■ **Your assignment**
In the records that come next, find every line with "parts". Return those lines.

■ **Source data**

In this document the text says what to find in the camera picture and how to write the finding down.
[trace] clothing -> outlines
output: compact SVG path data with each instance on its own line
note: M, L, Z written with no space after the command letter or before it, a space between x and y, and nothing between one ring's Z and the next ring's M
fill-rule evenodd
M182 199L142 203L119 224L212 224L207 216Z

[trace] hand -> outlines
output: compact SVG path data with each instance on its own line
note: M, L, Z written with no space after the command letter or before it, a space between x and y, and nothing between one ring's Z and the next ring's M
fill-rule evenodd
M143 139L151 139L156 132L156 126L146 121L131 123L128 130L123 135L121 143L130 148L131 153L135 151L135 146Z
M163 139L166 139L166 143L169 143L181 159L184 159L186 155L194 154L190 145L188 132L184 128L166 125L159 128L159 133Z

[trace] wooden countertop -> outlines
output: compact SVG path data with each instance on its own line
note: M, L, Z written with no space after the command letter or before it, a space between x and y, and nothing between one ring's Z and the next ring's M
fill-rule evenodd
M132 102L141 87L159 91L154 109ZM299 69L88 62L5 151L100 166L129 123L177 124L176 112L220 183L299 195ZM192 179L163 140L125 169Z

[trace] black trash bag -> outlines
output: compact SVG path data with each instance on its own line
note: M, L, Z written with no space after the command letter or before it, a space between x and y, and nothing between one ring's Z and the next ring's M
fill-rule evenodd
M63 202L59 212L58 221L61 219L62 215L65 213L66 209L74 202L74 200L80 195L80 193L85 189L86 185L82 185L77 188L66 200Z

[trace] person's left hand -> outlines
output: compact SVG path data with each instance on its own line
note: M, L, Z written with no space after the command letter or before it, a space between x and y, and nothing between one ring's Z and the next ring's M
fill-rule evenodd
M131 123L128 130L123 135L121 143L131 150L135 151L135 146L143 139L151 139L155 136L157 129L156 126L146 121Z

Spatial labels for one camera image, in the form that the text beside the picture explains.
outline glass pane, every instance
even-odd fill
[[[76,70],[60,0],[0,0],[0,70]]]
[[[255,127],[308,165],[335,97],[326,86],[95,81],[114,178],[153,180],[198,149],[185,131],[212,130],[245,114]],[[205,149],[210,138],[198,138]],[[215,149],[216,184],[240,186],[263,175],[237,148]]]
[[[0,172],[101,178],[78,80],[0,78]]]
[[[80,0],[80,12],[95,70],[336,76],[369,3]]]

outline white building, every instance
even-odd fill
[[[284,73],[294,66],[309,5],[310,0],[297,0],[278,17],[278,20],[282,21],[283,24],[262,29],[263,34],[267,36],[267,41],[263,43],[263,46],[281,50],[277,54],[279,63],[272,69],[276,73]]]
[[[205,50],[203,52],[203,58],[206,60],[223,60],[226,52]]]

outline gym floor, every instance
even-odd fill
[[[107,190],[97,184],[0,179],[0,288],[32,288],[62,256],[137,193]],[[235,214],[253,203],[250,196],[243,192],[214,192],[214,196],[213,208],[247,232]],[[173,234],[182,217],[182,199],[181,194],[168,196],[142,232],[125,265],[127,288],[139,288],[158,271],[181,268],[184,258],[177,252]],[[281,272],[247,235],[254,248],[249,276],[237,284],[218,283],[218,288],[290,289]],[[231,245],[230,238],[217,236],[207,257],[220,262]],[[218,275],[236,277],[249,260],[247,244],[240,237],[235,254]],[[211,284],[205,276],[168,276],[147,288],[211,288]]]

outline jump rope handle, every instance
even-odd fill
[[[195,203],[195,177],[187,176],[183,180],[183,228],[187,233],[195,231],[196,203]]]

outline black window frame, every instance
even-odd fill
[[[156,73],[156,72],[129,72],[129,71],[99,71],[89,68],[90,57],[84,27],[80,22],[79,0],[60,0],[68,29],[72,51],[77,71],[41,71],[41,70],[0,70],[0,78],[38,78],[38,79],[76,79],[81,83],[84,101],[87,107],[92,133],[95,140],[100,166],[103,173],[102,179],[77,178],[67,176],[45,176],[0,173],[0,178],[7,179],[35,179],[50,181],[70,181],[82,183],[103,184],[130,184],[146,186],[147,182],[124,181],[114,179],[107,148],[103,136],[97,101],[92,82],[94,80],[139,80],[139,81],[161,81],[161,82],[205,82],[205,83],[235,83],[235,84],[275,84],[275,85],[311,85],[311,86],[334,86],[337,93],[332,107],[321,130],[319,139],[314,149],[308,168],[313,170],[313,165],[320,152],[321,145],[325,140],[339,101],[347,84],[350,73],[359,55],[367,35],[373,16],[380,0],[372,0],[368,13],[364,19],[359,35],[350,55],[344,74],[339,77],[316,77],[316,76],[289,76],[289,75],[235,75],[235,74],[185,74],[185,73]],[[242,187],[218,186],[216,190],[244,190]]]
* * *
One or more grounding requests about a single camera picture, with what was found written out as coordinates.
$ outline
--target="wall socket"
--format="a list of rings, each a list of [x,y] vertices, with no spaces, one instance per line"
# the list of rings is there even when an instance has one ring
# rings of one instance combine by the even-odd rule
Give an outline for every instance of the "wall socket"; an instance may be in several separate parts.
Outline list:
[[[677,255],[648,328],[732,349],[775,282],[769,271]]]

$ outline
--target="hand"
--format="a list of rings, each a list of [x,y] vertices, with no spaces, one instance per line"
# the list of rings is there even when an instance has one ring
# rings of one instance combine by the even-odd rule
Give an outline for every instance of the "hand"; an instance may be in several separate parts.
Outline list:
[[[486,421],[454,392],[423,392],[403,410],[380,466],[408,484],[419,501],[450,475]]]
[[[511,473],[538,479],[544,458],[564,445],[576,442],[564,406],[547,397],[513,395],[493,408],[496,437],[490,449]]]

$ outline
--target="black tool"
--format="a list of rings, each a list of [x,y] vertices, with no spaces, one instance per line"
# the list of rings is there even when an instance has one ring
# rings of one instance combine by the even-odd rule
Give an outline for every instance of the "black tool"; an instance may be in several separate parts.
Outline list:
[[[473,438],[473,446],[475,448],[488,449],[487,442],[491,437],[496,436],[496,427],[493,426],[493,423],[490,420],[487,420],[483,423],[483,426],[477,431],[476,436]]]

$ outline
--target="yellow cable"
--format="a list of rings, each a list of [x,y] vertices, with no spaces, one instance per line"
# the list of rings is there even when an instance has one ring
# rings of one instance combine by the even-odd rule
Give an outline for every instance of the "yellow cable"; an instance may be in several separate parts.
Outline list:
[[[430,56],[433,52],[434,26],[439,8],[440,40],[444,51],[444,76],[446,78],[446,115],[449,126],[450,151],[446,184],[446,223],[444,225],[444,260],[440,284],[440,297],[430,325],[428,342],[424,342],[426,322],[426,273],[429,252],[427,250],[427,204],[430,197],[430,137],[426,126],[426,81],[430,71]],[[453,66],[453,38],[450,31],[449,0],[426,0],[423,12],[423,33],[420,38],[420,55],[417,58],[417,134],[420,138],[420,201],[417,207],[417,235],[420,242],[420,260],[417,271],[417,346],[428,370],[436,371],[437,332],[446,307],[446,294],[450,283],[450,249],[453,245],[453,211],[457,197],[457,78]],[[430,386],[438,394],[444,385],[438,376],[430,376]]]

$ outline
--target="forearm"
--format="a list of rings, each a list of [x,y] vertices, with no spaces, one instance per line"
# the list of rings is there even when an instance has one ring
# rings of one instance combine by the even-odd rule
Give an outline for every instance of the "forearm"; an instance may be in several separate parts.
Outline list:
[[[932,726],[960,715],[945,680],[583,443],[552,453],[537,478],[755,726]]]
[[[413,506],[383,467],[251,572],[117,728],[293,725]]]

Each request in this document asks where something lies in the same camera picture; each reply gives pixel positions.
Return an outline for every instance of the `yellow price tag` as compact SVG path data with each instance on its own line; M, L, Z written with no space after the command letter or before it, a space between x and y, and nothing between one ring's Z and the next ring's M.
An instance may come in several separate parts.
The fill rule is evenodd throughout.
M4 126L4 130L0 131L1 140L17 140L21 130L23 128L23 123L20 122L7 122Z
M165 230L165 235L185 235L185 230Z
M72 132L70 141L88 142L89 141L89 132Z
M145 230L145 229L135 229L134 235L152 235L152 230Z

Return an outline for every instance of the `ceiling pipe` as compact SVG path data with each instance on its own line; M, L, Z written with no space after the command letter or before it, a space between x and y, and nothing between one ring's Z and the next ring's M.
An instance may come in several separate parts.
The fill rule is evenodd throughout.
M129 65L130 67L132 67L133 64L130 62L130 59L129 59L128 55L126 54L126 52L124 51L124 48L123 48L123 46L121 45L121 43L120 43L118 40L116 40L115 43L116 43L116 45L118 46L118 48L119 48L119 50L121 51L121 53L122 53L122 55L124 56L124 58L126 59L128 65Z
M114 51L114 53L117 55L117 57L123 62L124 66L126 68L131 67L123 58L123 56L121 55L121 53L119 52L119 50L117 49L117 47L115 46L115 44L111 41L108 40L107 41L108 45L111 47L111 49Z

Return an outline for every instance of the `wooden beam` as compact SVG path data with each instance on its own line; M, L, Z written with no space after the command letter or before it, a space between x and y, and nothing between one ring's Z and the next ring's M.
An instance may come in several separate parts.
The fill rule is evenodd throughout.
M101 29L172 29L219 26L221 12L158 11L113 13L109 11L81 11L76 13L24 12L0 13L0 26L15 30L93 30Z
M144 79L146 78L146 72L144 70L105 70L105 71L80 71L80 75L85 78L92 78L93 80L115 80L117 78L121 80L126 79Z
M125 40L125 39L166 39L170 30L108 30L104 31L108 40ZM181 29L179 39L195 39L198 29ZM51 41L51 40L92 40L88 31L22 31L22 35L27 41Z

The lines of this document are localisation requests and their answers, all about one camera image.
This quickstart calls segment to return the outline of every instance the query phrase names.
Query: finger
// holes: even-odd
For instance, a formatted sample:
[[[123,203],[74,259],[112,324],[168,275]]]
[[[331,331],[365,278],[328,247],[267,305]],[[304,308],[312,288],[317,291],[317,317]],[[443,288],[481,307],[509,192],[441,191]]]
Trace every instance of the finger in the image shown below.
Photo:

■ **Output of the exercise**
Give an outline for every instance of the "wall socket"; an instance may be in several separate parts.
Give an outline for every instance of the "hand"; an instance may be in several separate parts.
Give an outline for every instance of the "black tool"; an instance may be in several separate parts.
Give an outline for every instance of the "yellow cable"; an instance may be in several separate parts.
Give an outline for every instance of the "forearm"; an instance may be in several separate parts.
An instance may come in several separate parts.
An instance may come in several separate parts.
An instance may come in several separate parts.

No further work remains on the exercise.